ママと呼ばれたい ~素敵上司の悲しすぎる過去~
「そうなんだあ」

「そうなのよ……」

「でも、それって過去の事よね?」


むむ。さすがは恭子だわ。鋭いところを突いて来るなあ。


「今はどうなの?」

「それがね……」

「うんうん」

「まるでやる気ナッシング」

「あらま」


そう。実際、あらまなのだ。私としても。

新藤さんは紙媒体の事は全く解らないと言うので、私は懇切丁寧に教えてあげている。彼は頭の回転は速いみたいで、飲み込みは良いのだけど、だからどうするというのがない。

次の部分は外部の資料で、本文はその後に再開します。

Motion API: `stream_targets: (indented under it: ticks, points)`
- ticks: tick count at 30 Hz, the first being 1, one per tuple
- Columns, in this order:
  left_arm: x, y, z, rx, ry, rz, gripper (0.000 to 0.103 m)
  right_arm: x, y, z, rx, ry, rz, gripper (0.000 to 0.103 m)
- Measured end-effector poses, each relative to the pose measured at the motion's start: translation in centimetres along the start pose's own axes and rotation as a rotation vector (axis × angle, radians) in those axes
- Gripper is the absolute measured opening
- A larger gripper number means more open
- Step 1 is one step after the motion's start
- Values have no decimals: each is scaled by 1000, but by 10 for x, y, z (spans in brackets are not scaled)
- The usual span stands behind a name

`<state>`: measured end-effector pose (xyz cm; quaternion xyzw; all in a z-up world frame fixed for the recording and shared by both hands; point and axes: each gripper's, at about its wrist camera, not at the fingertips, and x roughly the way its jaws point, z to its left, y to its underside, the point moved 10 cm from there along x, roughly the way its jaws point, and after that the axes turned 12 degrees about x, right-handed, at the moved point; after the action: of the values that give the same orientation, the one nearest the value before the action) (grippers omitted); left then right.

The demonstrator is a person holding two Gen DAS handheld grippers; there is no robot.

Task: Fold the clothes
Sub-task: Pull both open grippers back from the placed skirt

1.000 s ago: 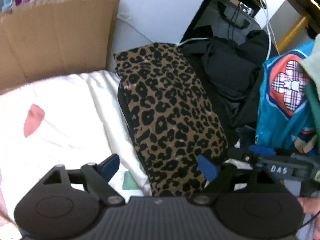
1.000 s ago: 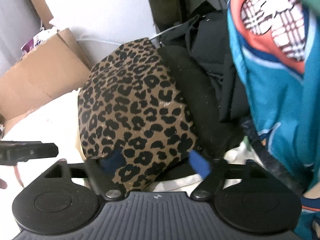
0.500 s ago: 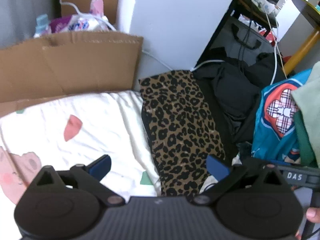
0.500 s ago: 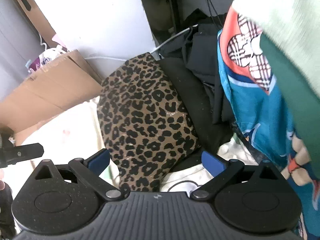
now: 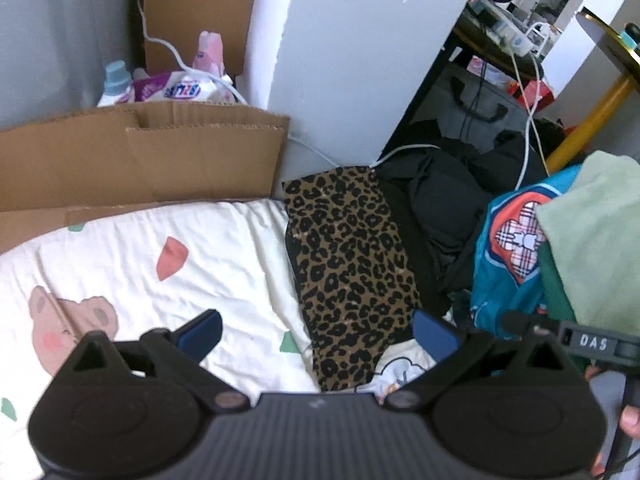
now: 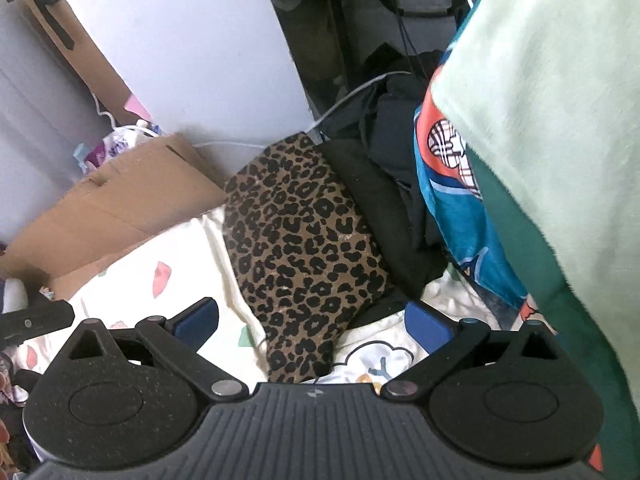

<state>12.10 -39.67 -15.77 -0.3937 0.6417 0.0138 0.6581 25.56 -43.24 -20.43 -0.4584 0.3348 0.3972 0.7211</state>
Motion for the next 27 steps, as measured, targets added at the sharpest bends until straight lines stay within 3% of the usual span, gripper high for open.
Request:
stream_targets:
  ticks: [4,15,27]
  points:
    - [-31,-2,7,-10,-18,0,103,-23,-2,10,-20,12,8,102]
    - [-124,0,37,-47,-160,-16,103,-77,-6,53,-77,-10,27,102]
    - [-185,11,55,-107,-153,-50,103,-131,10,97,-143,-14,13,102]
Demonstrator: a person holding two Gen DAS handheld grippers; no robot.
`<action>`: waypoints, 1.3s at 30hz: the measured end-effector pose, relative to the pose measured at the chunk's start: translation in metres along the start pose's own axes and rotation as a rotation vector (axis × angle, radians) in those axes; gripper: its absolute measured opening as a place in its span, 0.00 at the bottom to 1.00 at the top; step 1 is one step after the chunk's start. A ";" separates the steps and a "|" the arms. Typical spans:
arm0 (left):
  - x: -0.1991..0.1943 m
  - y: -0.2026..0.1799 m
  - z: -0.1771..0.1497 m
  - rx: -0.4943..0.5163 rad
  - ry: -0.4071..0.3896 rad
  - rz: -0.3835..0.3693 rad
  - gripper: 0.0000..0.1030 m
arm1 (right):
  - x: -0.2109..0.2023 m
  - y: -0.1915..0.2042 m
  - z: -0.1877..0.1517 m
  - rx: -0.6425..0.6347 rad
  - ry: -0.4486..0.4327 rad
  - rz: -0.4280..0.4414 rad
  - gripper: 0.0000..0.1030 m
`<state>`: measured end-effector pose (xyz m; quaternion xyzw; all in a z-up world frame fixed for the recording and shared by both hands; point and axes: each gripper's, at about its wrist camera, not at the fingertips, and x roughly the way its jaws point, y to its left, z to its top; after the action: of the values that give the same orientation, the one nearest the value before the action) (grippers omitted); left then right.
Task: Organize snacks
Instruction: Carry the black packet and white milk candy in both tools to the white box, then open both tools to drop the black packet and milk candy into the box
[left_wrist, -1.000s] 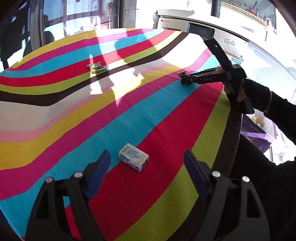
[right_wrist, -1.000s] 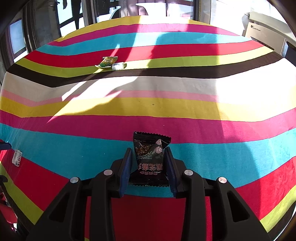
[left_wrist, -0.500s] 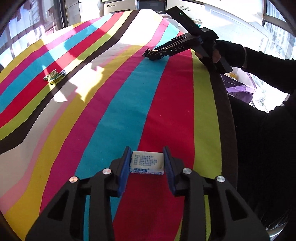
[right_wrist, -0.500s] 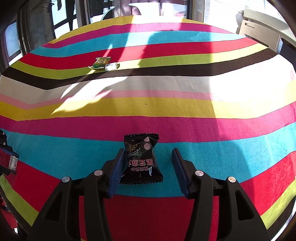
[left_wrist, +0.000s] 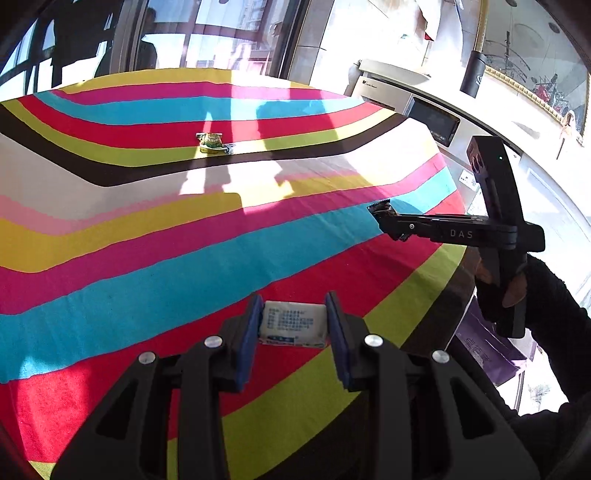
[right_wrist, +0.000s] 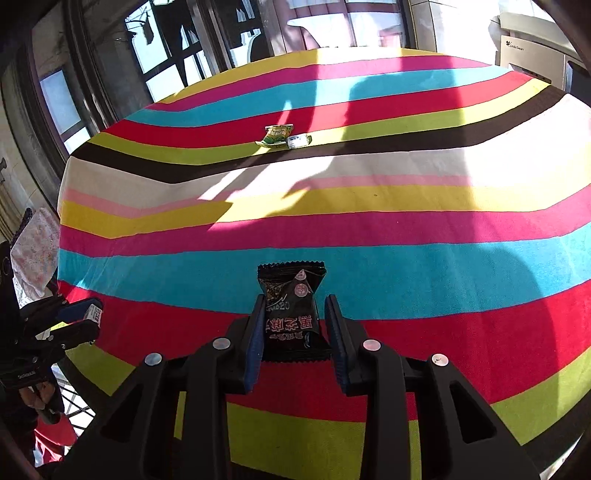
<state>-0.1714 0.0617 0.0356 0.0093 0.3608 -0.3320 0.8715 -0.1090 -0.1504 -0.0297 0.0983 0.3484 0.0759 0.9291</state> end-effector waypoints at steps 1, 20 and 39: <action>0.000 -0.003 0.002 0.004 -0.004 -0.004 0.34 | -0.007 0.005 -0.007 -0.003 -0.001 0.015 0.30; 0.044 -0.121 0.042 0.064 0.043 -0.357 0.34 | -0.128 -0.047 -0.100 0.078 -0.023 -0.089 0.30; 0.114 -0.314 0.030 0.343 0.218 -0.687 0.34 | -0.206 -0.148 -0.191 0.425 -0.114 -0.305 0.31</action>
<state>-0.2774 -0.2563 0.0556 0.0688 0.3727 -0.6568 0.6519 -0.3781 -0.3127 -0.0752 0.2415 0.3146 -0.1456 0.9064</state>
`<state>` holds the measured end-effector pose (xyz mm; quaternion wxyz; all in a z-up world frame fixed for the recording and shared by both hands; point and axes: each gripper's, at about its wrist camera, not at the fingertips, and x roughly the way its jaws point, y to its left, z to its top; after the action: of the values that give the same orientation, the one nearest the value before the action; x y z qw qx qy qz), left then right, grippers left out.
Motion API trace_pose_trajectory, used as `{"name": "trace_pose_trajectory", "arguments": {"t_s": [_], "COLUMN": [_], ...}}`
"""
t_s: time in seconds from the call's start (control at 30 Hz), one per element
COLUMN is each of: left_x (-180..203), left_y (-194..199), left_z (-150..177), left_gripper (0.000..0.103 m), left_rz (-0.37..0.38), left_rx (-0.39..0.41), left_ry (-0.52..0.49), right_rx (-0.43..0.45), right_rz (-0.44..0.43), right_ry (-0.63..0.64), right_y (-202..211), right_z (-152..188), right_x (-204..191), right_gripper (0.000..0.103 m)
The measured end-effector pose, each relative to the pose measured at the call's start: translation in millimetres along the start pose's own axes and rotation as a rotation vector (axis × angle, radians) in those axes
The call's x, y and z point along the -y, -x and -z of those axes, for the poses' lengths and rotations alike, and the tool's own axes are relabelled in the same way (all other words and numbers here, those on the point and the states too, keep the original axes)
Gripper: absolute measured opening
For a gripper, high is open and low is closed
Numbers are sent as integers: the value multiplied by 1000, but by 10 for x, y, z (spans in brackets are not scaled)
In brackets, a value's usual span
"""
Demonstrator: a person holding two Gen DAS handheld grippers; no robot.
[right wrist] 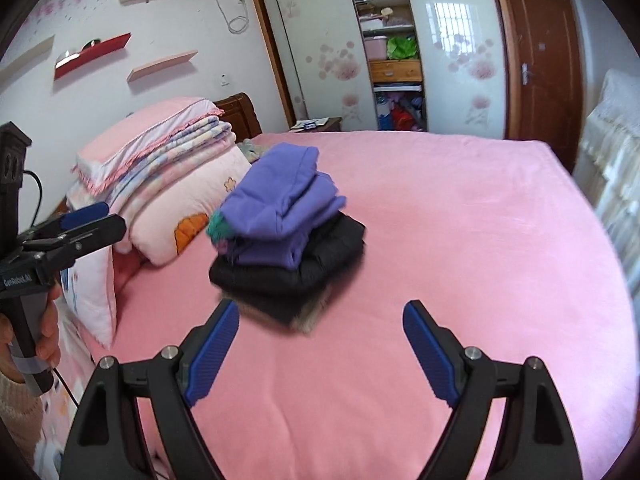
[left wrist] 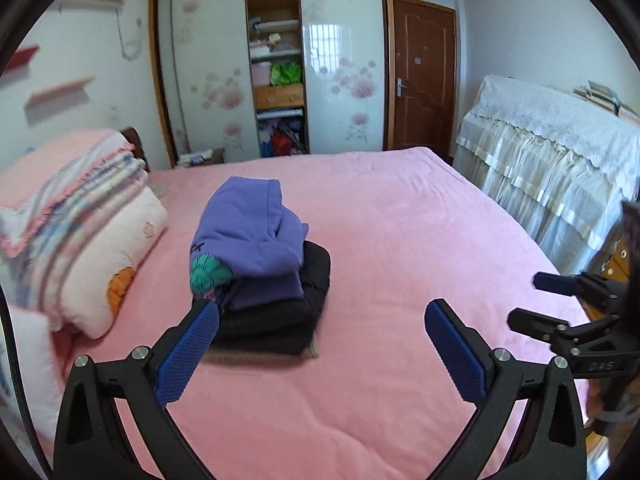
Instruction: Fold large clothes
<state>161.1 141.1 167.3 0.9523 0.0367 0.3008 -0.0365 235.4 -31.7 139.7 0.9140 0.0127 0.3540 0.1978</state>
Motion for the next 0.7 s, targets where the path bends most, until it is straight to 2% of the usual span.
{"name": "trace_pose_trajectory", "arguments": {"t_s": [0.1,0.23,0.33,0.43,0.5,0.7], "left_x": [402,840,1126,1345,1443,1536], "left_y": [438,827,1018,1126,1179,1281], "left_z": [350,782,1066,1285,1382,1538], "left_gripper": [102,102,102,102,102,102], "left_rz": [-37,-16,-49,-93,-94,-83], "left_rx": [39,36,24,-1,-16,-49], "left_ry": [17,64,73,64,71,143], "right_rx": [24,50,78,92,95,96], "right_rz": [31,95,199,274,283,301], "right_ry": [-19,-62,-71,-93,-131,-191], "right_y": [505,1011,1363,1591,1715,1917], "right_z": [377,866,1258,1517,1667,1924], "right_x": [-9,9,8,34,91,255], "right_gripper": [86,89,90,91,96,97]}}
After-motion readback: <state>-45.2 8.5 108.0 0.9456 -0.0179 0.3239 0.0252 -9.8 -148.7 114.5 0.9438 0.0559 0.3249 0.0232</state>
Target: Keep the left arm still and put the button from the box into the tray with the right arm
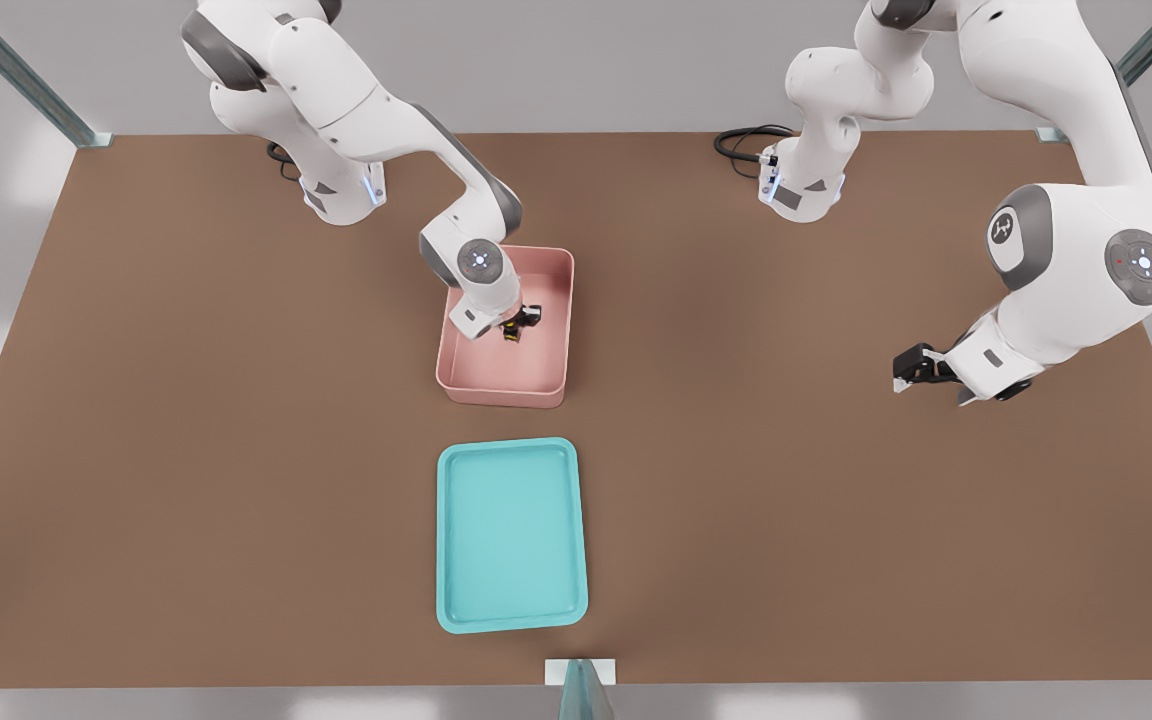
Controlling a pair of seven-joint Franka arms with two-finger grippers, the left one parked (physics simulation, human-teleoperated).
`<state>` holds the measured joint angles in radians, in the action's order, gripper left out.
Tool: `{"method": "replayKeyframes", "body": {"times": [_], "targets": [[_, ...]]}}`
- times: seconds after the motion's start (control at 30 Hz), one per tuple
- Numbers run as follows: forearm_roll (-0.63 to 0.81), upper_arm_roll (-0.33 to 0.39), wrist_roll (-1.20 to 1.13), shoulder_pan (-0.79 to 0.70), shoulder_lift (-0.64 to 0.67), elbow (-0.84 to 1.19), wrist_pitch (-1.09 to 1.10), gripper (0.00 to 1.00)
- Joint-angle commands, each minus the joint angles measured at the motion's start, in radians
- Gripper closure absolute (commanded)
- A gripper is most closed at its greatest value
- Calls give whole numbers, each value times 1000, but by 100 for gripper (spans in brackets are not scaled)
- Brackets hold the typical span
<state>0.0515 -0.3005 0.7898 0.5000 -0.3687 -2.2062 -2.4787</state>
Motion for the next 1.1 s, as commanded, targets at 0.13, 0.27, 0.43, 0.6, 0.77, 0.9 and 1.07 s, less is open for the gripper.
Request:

今はひたすら知識を蓄え、時期が来たらバーンと何かしてくれるのかな、とも思うんだけど、どうなんだろう……


その考えを恭子に言ったら、


「その可能性は否定できないけど、私が思うに……」

「ん?」

「燃え尽きちゃったんじゃないかしら? 日電で……」

「えー? 彼はまだ38よ。早過ぎじゃない?」

「よほど濃密な人生を短時間に過ごしちゃったんじゃないかしらね?」

「濃密な人生かあ……」


そうかもしれない。今はくたびれちゃってるのかも。

そう思ったら新藤さんが気の毒に思え、私はハアーと溜め息をついた。